Would you write out the full listing exactly, without any pictures?
*** Opening Provided material ***
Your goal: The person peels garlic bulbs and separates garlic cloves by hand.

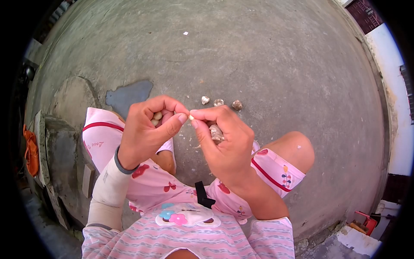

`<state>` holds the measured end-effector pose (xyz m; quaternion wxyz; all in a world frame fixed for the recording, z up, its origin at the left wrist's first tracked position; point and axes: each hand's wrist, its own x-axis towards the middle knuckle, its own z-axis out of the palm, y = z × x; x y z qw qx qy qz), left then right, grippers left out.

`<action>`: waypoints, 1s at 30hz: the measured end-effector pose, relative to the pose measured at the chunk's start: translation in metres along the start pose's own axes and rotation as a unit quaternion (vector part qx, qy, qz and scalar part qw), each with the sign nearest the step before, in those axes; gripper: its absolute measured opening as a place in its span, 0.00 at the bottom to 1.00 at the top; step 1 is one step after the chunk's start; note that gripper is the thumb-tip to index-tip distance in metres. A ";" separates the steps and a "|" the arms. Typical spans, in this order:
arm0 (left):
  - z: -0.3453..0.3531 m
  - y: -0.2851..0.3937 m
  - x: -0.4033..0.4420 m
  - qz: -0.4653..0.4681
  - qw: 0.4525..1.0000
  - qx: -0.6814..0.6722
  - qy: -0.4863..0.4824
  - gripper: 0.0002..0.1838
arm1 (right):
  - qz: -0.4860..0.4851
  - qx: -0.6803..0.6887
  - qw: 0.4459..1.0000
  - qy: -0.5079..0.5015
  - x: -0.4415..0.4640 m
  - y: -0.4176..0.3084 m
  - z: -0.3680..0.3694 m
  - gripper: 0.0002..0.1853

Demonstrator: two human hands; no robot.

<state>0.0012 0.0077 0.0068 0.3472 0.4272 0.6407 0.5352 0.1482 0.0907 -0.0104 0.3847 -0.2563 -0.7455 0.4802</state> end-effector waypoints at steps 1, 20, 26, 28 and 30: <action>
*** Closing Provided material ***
Task answer:
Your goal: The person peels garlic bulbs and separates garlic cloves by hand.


`<state>` holds the measured end-effector pose (xyz m; quaternion wxyz; all in a world frame fixed for the recording, z up, its origin at the left wrist's first tracked position; point and axes: each hand's wrist, its own x-axis towards the middle knuckle, its own z-axis out of the palm, y = z × x; x y z qw qx qy qz), left then right, grippers left out.

`<action>`: waypoints, 1s at 30hz: the measured end-effector pose, relative to the pose measured at the chunk's start: translation in metres along the start pose's own axes and rotation as a unit quaternion (vector part qx, qy, qz and scalar part qw), each with the sign nearest the step before, in those axes; gripper: its absolute measured opening as a place in its span, 0.00 at the bottom to 1.00 at the top; step 1 is one step after the chunk's start; note that gripper is the thumb-tip to index-tip distance in metres. A ";" separates the steps and a "|" the arms. Typical spans, in this order:
arm0 (left):
  - z: -0.3453..0.3531 m
  - y: -0.2851..0.3937 m
  - x: -0.4033..0.4420 m
  - qz: -0.4653..0.4681
  - qw: 0.4525..1.0000
  - qx: -0.6814..0.6722
  - qy: -0.4863..0.4824
  - gripper: 0.0002..0.1838
arm1 (right):
  - qz: -0.4860..0.4851
  - qx: -0.6803..0.6887
  - qw: 0.4459..1.0000
  - qy: -0.5079..0.5015
  - x: -0.4415..0.4640 m
  - y: -0.4176..0.3084 m
  - z: -0.3680..0.3694 m
  - gripper: 0.0002..0.1853

Demonstrator: two human hands; no robot.

<state>0.0012 0.0077 0.0068 0.3472 0.4272 0.6407 0.5352 0.1482 0.0907 -0.0104 0.3847 -0.2563 -0.7455 0.4802</state> end-effector waypoints at steps 1, 20, 26, 28 and 30: <action>

Nothing more remains to be done for this exercise.